При виде деревенских огней Мэт со стоном рухнул на колени.
— Теперь‑то мы остановимся? — тяжело дыша, произнес он. — Или ты хочешь отыскать гостиницу и вывесить для Приспешников Тьмы вывеску? Или для Исчезающего?
— На той стороне деревни, — ответил Ранд, разглядывая огоньки. Издалека деревню в темноте можно было принять за Эмондов Луг. Что ждет там? — Еще миля, и все.
— Все! Да я и спана не пройду!
Ноги у Ранда горели как в огне, но он заставил себя сделать шаг, потом другой. Второй шаг дался ему не легче, но он продолжал шагать. Не пройдя и десяти шагов, Ранд услышал, как следом за ним неуверенной походкой бредет Мэт, что‑то бормоча себе под нос. Он подумал: как хорошо, что ему непонятно бормотание Мэта.
Улицы деревни были пусты, час стоял уже поздний, но в большинстве домов хоть одно окно да светилось. Гостиница в центре деревни была ярко освещена, окруженная золотистой лужицей, раздвинувшей тьму. От нее доносились приглушенные толстыми стенами музыка и смех. На ветру поскрипывала над дверью вывеска. У ближнего угла гостиницы, на Кэймлинском Тракте, стояла запряженная в двуколку лошадь. Мужчина проверял упряжь. На самом краю света у дальнего угла здания виднелись фигуры еще двух человек.
Ранд остановился в тени возле темного дома. Он слишком устал, чтобы искать переулки для кружного пути. От минутного отдыха хуже не будет. Всего лишь минутка. Просто пока не уйдут люди. Мэт со вздохом облегчения присел на корточки у стены, словно бы решил спать прямо здесь.
Что‑то в двух мужчинах, стоящих на границе теней, встревожило Ранда. Вначале он не мог сообразить, в чем именно дело, но понял, что человек у двуколки испытывает схожие чувства. Тот проверил вожжи и всю сбрую, поправил удила, затем начал осмотр заново.

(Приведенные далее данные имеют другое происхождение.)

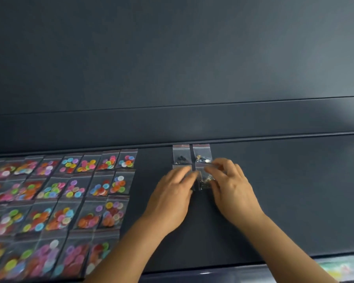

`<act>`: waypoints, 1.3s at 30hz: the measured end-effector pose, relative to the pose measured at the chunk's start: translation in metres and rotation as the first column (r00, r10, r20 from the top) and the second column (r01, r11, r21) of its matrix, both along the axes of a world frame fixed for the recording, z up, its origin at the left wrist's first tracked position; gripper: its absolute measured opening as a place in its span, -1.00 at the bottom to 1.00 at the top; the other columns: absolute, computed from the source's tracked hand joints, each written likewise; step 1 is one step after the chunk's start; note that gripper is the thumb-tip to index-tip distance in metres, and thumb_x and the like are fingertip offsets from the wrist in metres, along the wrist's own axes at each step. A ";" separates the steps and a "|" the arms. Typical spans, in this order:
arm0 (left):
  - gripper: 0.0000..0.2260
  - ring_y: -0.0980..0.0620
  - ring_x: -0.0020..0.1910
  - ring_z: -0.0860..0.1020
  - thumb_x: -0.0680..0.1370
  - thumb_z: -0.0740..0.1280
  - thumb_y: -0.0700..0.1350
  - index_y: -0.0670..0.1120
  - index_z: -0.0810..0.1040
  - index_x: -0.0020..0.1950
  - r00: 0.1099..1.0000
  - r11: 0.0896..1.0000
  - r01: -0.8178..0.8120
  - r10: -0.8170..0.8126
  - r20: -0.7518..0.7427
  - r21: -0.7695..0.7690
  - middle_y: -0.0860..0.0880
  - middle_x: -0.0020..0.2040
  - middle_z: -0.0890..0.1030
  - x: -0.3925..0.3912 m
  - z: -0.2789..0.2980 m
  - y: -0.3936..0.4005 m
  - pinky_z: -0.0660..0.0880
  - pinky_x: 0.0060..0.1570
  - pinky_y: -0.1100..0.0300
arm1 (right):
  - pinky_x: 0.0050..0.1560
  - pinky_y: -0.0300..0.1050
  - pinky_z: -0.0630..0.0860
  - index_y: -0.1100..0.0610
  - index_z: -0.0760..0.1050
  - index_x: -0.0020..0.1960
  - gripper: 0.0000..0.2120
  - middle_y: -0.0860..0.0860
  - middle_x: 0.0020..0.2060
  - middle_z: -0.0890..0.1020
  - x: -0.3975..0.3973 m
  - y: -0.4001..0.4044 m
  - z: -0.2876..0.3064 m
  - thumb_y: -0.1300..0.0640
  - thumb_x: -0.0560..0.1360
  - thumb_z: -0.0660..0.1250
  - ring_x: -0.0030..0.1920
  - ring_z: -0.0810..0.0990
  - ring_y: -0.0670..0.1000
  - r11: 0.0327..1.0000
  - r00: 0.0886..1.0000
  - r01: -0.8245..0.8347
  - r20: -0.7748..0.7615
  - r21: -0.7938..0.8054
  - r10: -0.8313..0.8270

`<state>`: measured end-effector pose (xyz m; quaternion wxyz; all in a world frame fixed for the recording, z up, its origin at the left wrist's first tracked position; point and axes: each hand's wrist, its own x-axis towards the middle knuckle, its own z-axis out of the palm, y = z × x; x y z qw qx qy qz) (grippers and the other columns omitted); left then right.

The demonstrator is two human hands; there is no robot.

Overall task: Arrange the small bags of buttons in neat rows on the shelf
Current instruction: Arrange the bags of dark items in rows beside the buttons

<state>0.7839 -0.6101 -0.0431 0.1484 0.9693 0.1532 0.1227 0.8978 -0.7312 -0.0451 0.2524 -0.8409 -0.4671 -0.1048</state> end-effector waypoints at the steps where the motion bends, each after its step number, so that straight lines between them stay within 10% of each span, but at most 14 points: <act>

Все это время мужчина не поднимал головы, не отрывал взора от упряжи и не глядел на тех двоих. Если бы не некая скованность в его движениях и в том, как он иногда неловко поворачивался, лишь бы только не встать лицом в сторону тех двух фигур, можно было подумать, что он их попросту не замечал, хотя они находились от него менее чем в пятидесяти футах.
Один из стоящих в тенях был лишь черной фигурой, но другой оказался больше на свету, спиной к Ранду. Даже так было ясно, что происходящий между ними разговор радости ему не доставляет. Он ломал руки, упершись взглядом в землю, время от времени дергал головой, кивая в ответ на слова собеседника. Ранд ничего не слышал, но у него сложилось впечатление, что говорит только человек, скрытый тенями, а взволнованный мужчина лишь слушает и кивает, встревоженно ломая себе руки.

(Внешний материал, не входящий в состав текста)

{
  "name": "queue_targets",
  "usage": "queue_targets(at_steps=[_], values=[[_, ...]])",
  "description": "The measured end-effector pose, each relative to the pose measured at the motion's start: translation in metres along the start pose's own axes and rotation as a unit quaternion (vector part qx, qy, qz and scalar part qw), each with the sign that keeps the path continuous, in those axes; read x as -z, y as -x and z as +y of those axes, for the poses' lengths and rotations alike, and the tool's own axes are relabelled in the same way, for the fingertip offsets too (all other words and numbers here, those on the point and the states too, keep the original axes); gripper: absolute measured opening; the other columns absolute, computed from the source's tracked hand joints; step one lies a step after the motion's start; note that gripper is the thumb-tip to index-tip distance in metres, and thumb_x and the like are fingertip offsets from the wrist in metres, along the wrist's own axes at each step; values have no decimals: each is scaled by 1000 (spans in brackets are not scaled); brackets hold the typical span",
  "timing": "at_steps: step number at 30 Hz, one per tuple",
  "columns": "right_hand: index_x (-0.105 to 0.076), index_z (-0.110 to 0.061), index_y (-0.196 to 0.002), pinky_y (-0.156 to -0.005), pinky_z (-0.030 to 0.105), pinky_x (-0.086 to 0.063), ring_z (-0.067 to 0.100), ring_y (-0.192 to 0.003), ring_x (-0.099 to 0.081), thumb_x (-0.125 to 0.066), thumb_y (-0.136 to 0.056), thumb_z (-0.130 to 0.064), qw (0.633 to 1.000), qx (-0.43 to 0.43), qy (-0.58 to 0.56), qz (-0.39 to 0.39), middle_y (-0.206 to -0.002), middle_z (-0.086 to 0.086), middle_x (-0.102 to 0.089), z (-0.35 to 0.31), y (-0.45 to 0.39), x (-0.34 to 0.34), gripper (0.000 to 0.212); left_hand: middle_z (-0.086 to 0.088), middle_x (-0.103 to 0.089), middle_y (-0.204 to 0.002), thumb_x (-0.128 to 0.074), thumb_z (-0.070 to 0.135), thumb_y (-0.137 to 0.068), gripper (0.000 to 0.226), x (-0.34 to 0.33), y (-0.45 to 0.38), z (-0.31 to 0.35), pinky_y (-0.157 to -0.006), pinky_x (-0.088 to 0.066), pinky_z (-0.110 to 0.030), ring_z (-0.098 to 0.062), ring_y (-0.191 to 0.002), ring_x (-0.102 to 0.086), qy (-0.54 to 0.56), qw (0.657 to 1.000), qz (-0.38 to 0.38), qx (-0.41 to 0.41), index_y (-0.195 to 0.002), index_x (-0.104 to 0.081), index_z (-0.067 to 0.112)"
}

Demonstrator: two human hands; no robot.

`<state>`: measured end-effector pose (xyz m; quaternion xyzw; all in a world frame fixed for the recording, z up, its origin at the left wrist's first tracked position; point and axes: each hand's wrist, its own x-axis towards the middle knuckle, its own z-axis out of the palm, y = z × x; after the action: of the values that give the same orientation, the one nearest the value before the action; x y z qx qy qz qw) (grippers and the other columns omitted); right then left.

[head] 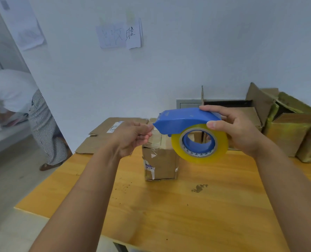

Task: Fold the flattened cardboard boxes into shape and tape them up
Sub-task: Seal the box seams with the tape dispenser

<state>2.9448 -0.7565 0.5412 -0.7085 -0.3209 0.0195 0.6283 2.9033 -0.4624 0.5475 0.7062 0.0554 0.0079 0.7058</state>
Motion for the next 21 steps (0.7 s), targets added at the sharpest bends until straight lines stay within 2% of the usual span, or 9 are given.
queue_targets(at_steps=[4, 8, 15, 21], values=[[-67, -45, -123, -78, 27, -58, 22, -103, -71, -73, -79, -43, 1000, -1, 12, -7, -116, -4, -71, 6, 3, 8, 44, 1, -63, -63, -64, 9, -94, 13, 12, -1, -2, -52, -52, -15, -4, -50, -55, -23, 999, 37, 1, -82, -67, 7], [-69, -43, -121, -75, 23, -57, 19, -102, -71, -69, -81, -39, 1000, -5, 10, 1, -115, -7, -72, 10, 8, 19, 40, 0, -63, -62, -64, 8, -94, 11, 30, 1, -10, -51, -52, -16, -4, -49, -55, -37, 998, 55, 8, -84, -66, 5], [-66, -46, -125, -85, 23, -56, 10, -109, -68, -70, -79, -41, 997, -31, 58, -36, -120, -15, -69, 22, 7, 23, 47, 1, -59, -60, -64, 9, -95, 20, 28, 0, -39, -48, -49, -17, -5, -48, -51, -41, 996, 71, 21, -75, -61, 9], [-67, -52, -118, -84, 19, -49, 2, -104, -64, -68, -76, -47, 995, -33, 90, -32, -113, -24, -66, 35, 2, 16, 43, 4, -58, -58, -65, 14, -94, 13, 24, -2, -56, -48, -47, -19, -5, -48, -50, -41, 995, 82, 50, -82, -63, 7]])
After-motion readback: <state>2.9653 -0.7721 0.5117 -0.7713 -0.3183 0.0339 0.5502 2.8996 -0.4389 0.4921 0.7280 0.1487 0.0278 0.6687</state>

В конце концов тот, кто был окутан мглой, повернулся и двинулся прочь, а второй шагнул обратно на свет. Несмотря на вечернюю прохладу, он утирал лицо длинным фартуком, повязанным вокруг пояса, — словно с него ручьями тек пот.
Ранд, у которого закололо кожу, следил, как темная фигура уходит в ночь. Непонятно почему, но вся его тревога будто сосредоточилась в этой фигуре: легкое, почти неощутимое покалывание на шее, вставшие дыбом волоски на руках, — словно бы он вдруг понял, что нечто опасное подбирается к нему. Быстро тряхнув головой, Ранд потер руку. Ну что, становишься таким же нелепым, как Мэт?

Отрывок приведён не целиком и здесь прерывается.